The controversial critic Stanley Crouch has worked for 30 years to complete his two-volume biography of saxophonist Charlie "Bird" Parker. The wait is understandable considering Crouch's output during this time: a dozen books (e.g., Notes of a Hanging Judge, The Artificial White Man), poetry, jazz criticism, television spots, NPR commentary and New York Daily News columns. In Kansas City Lightning, the first volume of his epic biography, he gathers interviews, primary news stories, early recordings and period photographs and spins them with a novelist's touch into the story of Parker's journey from cruising the jazz clubs of "Boss Tom" Pendergast's wide-open 1930s Kansas City to 1940 Harlem, trying to jam his way into a full-time gig at Clark Monroe's Uptown House. When this volume ends, Parker is only 20 years old and already a father, a heroin addict and the genius who caused his fellow Midwestern musicians to marvel at his sounds, "devoid of vibrato, notes flying thick as buckshot, slapping chords this way and that, rambling quicker with more different kinds of rhythms than they'd ever heard from a saxophone."

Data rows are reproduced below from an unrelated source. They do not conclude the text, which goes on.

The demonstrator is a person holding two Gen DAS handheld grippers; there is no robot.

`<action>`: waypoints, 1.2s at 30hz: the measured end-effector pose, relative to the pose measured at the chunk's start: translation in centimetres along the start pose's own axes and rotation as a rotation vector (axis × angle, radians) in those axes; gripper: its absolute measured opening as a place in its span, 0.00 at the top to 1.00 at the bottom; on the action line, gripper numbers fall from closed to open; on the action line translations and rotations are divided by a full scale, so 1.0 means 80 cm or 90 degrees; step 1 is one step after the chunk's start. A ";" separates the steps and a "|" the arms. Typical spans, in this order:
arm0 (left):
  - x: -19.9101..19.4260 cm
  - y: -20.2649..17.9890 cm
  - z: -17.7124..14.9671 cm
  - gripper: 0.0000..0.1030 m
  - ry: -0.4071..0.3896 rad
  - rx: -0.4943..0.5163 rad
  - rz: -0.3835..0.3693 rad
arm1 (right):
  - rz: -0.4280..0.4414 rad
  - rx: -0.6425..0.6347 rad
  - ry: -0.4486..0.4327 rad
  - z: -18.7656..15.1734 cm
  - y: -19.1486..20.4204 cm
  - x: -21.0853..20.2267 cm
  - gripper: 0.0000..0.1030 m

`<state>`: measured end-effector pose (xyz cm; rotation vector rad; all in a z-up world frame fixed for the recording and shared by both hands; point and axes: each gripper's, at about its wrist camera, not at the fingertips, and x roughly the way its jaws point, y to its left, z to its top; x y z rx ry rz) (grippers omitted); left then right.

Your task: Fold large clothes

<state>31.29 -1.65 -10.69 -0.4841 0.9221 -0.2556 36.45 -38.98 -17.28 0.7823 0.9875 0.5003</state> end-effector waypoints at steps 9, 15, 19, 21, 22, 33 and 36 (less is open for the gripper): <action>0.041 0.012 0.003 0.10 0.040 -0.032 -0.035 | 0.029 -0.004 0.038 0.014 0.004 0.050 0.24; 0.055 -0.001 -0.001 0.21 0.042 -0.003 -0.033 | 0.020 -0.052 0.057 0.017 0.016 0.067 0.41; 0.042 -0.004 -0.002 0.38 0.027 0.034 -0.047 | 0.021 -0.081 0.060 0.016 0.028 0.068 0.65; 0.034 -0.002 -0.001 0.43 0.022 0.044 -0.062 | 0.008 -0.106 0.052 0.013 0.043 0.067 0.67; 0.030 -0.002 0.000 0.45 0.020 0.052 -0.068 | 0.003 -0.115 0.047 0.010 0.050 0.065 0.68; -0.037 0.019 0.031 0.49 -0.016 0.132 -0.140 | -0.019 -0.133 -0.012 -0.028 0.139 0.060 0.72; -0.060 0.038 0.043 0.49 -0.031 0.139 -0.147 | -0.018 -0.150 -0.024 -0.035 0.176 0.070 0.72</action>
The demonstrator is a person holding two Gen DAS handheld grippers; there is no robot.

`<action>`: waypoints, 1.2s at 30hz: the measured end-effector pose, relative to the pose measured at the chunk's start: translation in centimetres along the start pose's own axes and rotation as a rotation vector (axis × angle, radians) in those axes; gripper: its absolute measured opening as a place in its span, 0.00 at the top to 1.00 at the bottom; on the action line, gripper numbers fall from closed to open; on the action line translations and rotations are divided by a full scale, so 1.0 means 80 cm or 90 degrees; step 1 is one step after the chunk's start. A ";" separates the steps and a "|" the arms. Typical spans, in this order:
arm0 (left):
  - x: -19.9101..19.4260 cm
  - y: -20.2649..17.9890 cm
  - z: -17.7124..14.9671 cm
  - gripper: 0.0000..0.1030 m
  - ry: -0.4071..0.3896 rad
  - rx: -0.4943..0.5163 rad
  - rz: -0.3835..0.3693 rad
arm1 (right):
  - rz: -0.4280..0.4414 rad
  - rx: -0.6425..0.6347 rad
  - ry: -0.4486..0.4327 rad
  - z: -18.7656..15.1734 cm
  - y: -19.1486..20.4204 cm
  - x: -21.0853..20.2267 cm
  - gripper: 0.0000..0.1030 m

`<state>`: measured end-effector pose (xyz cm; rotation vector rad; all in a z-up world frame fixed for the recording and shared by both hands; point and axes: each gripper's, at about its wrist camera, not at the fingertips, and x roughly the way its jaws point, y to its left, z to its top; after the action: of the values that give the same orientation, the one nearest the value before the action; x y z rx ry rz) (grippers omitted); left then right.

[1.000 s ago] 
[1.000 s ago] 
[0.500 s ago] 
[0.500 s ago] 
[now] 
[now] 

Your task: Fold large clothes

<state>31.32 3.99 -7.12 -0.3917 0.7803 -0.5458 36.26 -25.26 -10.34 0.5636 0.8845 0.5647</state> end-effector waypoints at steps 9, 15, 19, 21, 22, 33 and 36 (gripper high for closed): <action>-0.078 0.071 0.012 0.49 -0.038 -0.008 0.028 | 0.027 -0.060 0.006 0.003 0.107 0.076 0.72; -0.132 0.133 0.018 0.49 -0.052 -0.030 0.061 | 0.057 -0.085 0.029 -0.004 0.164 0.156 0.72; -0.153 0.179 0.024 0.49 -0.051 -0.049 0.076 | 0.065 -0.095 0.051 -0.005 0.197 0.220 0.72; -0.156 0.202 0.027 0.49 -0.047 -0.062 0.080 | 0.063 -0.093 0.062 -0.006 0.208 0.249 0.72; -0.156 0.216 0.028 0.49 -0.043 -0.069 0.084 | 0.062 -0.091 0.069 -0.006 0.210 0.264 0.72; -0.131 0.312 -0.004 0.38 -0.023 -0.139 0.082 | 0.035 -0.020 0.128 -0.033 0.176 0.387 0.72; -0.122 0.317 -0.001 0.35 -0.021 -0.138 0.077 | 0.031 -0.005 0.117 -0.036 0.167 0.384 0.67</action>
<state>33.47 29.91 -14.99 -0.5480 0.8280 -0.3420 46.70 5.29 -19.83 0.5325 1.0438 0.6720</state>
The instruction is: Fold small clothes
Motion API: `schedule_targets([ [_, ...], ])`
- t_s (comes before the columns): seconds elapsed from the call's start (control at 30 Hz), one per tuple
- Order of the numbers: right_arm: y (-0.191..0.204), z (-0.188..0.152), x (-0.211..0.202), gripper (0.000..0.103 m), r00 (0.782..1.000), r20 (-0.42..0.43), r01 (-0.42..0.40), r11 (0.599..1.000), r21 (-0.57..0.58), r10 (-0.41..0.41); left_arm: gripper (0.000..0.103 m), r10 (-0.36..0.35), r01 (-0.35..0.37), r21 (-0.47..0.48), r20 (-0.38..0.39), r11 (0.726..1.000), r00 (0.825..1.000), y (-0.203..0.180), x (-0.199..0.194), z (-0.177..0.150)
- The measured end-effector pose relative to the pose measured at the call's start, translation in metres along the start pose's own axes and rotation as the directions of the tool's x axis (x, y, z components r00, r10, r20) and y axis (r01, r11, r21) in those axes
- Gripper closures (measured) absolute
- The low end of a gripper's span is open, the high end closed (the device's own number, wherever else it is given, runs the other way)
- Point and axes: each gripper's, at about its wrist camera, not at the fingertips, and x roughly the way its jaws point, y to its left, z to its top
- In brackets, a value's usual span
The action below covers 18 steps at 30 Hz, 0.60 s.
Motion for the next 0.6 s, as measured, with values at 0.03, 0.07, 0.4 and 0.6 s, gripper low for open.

Charlie Parker's tragic story has been told before, perhaps most memorably in the 1988 movie Bird, directed by Clint Eastwood and starring Forest Whitaker, but Crouch's version is as much about the birth of modern jazz and "Negro" (Crouch's usage) history as it is about Parker. The southwest jazz circuit at the time featured nearly all the giants who at some point earned their chops in Kansas City. To hear Crouch lovingly describe Bill Basie and Lester Young or Hot Lips Page and Jimmy Rushing is to be there at a smoky table in Lena's club on 18th Street. He can be forgiven if this enthusiasm produces prose that sometimes gets away from him, as in this description of a typical after-hours cutting competition: "Chu Berry came through Kansas City and pushed his foot through the bell of his tenor and up the butts of the roughest men in town."
The Charlie Parker of Kansas City Lightning is "lean as a telephone wire" and overwhelmed by his mother, Parkey, who raised him in a tough neighborhood. He doesn't care much for school (Crouch quotes him as saying, "I went in as a freshman, and I left as a freshman"); when it comes to learning to play like Roy Eldridge on trumpet or Buster Smith on alto, he schools himself. While Crouch spends considerable time describing Parker's young romance with Rebecca Ruffin and their marriage, parenthood and separation, the real romance of his early life came on the dark streets, where Kansas City provided plenty of dope, women and booze to musicians who could see "the high and mighty get low down and dirty, the low down and dirty get high and mighty... and [see] what women might do for the excitement of experiences with... these colored fellows who appeared free and drifting on a cloud of glamour, gifted with the ability to shape moods with sound."
This romance with "the life" may have ultimately brought Parker down, but that is for Crouch's second volume. In Kansas City Lightning, Bird is still working at his music, moving up the jazz ladder and making his mark... all in the place where "the blues got shouted, purred, whispered, and cried in such inventive style that the city became the third great spawning ground for jazz after New Orleans and Chicago." Apparently, in the case of Kansas City and its jazz stars, lightning struck 18th Street more than once. --Bruce Jacobs
Shelf Talker: This first volume in the epic biography of Charlie Parker showcases Stanley Crouch's encyclopedic knowledge of jazz history and effusive prose.